The problem
Restate word for word the lines of the entries below, starting with the line that holds "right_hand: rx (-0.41" and ending with the line that holds "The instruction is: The", and no others.
======== Supplied data ========
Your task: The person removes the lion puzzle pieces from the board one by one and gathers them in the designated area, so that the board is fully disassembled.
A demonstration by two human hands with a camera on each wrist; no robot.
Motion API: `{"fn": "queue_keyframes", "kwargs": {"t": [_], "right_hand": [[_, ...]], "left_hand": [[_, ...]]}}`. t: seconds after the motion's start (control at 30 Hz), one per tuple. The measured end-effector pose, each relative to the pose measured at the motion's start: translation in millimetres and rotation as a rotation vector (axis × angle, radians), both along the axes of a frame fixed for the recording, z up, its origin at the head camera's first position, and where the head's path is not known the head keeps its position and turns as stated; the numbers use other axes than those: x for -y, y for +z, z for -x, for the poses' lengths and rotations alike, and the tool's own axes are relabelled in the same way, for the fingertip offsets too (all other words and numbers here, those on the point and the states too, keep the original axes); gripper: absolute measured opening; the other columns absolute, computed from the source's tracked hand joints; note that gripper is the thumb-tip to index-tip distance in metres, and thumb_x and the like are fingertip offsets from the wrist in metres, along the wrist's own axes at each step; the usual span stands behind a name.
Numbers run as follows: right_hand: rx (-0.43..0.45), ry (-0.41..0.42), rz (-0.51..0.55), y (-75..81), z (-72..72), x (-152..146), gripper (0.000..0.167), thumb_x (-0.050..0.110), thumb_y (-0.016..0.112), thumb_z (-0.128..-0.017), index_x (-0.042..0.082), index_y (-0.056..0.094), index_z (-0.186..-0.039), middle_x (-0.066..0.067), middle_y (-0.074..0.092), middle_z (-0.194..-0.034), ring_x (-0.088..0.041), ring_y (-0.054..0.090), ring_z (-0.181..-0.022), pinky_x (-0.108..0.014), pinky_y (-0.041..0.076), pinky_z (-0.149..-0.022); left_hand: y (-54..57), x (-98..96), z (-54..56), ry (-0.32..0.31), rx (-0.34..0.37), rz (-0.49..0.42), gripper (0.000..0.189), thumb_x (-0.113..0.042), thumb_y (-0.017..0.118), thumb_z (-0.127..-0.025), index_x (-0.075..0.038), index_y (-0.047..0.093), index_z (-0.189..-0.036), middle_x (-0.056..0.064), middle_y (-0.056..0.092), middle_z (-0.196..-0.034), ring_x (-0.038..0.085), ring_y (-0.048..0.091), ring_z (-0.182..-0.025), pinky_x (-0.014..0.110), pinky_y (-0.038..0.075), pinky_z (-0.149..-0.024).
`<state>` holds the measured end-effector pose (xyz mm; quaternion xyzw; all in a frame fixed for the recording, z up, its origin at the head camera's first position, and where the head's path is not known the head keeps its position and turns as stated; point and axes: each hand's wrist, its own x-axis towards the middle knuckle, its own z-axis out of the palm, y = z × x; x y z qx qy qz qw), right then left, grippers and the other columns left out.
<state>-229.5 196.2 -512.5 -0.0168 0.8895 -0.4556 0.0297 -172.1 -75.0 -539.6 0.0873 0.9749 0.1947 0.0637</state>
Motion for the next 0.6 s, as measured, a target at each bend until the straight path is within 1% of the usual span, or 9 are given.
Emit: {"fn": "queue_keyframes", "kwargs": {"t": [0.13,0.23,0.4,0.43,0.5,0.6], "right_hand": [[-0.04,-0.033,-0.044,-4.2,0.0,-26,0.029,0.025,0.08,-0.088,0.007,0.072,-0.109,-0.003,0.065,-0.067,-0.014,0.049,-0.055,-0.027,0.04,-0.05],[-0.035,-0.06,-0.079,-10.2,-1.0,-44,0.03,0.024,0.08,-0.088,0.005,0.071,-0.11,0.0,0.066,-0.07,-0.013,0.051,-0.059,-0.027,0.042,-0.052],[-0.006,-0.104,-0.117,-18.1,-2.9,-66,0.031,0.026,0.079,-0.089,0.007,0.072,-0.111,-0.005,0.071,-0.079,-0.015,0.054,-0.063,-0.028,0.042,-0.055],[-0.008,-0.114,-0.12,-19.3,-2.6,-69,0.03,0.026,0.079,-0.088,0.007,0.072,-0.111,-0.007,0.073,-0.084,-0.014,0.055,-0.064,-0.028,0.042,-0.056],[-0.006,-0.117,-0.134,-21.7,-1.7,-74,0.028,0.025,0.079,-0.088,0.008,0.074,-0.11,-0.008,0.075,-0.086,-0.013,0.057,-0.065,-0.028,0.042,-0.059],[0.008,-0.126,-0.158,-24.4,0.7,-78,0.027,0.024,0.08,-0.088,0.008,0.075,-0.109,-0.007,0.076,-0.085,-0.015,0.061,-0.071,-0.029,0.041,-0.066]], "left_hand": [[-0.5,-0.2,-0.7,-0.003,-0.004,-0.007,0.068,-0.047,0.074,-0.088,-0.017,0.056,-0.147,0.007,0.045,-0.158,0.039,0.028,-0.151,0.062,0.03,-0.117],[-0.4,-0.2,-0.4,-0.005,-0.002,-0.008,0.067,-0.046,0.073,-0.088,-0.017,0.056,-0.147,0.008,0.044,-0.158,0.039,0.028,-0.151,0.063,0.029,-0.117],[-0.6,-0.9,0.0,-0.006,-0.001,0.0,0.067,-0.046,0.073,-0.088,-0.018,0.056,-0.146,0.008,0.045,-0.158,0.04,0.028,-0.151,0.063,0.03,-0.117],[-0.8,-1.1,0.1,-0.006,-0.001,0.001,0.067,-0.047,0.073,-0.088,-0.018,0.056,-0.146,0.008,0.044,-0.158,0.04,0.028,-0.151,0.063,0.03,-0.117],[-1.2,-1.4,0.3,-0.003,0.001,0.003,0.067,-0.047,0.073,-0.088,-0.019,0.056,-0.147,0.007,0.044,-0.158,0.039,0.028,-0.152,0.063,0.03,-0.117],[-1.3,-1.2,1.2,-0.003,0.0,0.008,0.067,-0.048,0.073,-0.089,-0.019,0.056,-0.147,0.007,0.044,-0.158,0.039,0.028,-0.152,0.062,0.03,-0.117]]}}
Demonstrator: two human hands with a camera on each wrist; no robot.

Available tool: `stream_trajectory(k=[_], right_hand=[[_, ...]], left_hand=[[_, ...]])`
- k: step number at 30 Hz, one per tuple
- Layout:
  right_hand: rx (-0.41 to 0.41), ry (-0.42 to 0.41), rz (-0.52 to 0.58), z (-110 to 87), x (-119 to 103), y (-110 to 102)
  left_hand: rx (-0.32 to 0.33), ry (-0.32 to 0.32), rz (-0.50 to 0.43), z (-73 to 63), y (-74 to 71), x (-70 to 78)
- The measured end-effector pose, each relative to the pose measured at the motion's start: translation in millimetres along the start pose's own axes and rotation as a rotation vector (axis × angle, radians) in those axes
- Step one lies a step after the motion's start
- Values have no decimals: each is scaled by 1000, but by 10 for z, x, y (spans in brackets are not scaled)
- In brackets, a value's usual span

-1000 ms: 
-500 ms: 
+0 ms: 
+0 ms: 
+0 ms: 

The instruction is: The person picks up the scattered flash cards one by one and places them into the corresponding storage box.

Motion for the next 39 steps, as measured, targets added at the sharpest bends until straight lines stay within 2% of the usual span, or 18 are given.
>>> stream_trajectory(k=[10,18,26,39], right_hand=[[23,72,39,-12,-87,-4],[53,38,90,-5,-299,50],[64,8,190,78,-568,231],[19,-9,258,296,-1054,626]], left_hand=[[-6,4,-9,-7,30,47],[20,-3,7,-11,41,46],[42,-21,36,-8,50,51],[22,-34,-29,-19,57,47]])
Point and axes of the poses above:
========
Response below
  right_hand: rx (-0.41 to 0.41), ry (-0.42 to 0.41), rz (-0.52 to 0.58), z (-110 to 87), x (-119 to 103), y (-110 to 102)
  left_hand: rx (-0.32 to 0.33), ry (-0.32 to 0.32), rz (-0.50 to 0.43), z (-73 to 63), y (-74 to 71), x (-70 to 78)
- The measured end-effector pose, each relative to the pose measured at the motion's start: translation in millimetres along the start pose's own axes and rotation as a rotation vector (axis × angle, radians) in those axes
- Step one lies a step after the motion's start
- Values have no decimals: each is scaled by 1000, but by 10 for z, x, y (spans in brackets are not scaled)
- In brackets, a value's usual span

-1000 ms: 
-500 ms: 
+0 ms: 
+0 ms: 
+0 ms: 

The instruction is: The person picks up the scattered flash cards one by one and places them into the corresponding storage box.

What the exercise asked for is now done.